+ Reply to Thread
Results 1 to 5 of 5

Formula for classifying data

  1. #1
    Registered User
    Join Date
    09-17-2013
    Location
    United States
    MS-Off Ver
    Excel 2013
    Posts
    4

    Formula for classifying data

    Hi everyone! I'm doing some preliminary work for an academic project. I'm trying to measure the diversity of social networks in a part of the world where ethnicity can be identified by surname. I'm using publicly available data from Facebook. I've been doing this for a while using a cumbersome method, but I suspect that there may be a simpler solution using excel. Unfortunately, I haven't found an approach that works yet, hence the post here. Let me briefly explain what I'm trying to do -- I've attached a file here as an example.

    I have one spreadsheet for each study subject. The country I'm doing this work in has three main ethnic groups. In column A, I have the 100+ most common surnames from ethnic group A. In column B, I have the 100+ most common surnames from ethnic group B, and in column C, the 100+ most common surnames from ethnic group C.

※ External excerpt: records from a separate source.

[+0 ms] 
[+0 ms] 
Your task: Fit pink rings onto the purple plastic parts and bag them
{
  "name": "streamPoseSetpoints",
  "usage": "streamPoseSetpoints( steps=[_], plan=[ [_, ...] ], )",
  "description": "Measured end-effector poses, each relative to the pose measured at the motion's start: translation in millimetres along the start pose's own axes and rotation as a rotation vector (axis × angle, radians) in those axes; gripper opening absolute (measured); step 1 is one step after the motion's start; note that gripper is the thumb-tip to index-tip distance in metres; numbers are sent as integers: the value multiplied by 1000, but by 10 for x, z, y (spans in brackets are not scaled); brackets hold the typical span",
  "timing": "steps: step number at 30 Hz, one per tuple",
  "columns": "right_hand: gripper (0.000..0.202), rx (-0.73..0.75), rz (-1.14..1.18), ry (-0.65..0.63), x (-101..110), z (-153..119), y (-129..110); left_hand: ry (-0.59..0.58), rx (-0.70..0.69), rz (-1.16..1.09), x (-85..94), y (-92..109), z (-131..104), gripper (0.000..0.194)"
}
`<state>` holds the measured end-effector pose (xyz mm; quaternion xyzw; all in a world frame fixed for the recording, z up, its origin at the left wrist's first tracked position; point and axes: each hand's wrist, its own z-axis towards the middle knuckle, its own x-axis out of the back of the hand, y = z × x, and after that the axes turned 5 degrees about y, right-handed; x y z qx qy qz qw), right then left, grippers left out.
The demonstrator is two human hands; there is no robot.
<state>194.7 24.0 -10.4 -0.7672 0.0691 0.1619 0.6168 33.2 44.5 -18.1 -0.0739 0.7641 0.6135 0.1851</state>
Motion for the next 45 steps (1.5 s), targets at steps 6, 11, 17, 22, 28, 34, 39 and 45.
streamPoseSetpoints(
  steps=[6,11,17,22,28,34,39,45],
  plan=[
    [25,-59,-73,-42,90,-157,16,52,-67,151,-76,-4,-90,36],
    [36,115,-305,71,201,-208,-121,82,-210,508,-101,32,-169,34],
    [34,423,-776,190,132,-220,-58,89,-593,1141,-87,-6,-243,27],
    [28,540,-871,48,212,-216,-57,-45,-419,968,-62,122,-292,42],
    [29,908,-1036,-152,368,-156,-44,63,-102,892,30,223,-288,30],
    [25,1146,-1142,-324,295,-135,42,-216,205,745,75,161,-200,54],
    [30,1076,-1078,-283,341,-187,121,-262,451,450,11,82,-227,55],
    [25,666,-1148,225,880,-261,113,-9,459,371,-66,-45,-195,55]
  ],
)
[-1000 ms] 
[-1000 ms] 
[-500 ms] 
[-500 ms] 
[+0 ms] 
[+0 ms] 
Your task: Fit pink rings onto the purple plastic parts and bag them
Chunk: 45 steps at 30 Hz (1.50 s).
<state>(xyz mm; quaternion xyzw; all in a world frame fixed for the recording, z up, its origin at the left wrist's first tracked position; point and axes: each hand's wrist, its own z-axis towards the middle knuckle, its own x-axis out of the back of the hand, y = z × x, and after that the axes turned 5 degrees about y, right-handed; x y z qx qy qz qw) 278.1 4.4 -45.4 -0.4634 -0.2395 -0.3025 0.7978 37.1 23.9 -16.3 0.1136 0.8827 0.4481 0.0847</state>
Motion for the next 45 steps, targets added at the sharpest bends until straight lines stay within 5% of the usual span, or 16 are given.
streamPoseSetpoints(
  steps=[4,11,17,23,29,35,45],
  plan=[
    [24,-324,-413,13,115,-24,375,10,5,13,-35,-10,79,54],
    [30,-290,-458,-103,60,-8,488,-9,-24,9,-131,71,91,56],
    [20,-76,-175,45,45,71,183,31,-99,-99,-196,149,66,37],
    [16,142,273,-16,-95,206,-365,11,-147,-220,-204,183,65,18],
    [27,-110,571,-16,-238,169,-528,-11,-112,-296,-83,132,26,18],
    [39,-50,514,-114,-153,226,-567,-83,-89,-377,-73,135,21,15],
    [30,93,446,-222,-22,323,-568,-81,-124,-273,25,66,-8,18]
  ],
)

    In column D, I paste the names of the subject's social network (in other words, everyone on their friend list). What I want to do is classify the ethnicity of each friend. To minimize manual work, the first cut would be to determine whether the names in column D appear in columns A, B, or C.

    In short, I need a formula that will mark a "1" (or something similar) when a name in column D appears in column A (I'll use the same formula to check for matches with columns B and C), and "0" when it doesn't. The slight complicating factor is that columns A, B, and C have only surnames, while D will have surnames, given names, and nicknames. So the formula should code a match if one of the names in column D is match with A, B, or C (in other words, the cell contents will never be a complete match, because column D will never have only surnames).

    The formula should produce the following using the sample file:

    D1 should be a column A match
    D2 a column C match
    D3 no match
    D4 a column B match
    D5 a column A match

    I'd really appreciate any help on this. I've spent quite a while looking for solutions, but nothing has worked reliably. Thanks very much in advance!
    Attached Files Attached Files

  2. #2
    Forum Guru Pete_UK's Avatar
    Join Date
    12-31-2011
    Location
    Warrington, England
    MS-Off Ver
    Office 2019 (still learning)
    Posts
    24,728

    Re: Formula for classifying data

    You need to be more consistent with your definition of surname - this formula in E1 will work for the first 3:

    =IF(ISNUMBER(MATCH(TRIM(RIGHT(D1,LEN(D1)-FIND(" ",D1))),A:A,0)),1,IF(ISNUMBER(MATCH(TRIM(RIGHT(D1,LEN(D1)-FIND(" ",D1))),B:B,0)),2,IF(ISNUMBER(MATCH(TRIM(RIGHT(D1,LEN(D1)-FIND(" ",D1))),C:C,0)),3,0)))

    but it fails on the 4th name as you have 2 spaces (and thus 3 names) and it fails on the 5th name as it is the first of the 3 names.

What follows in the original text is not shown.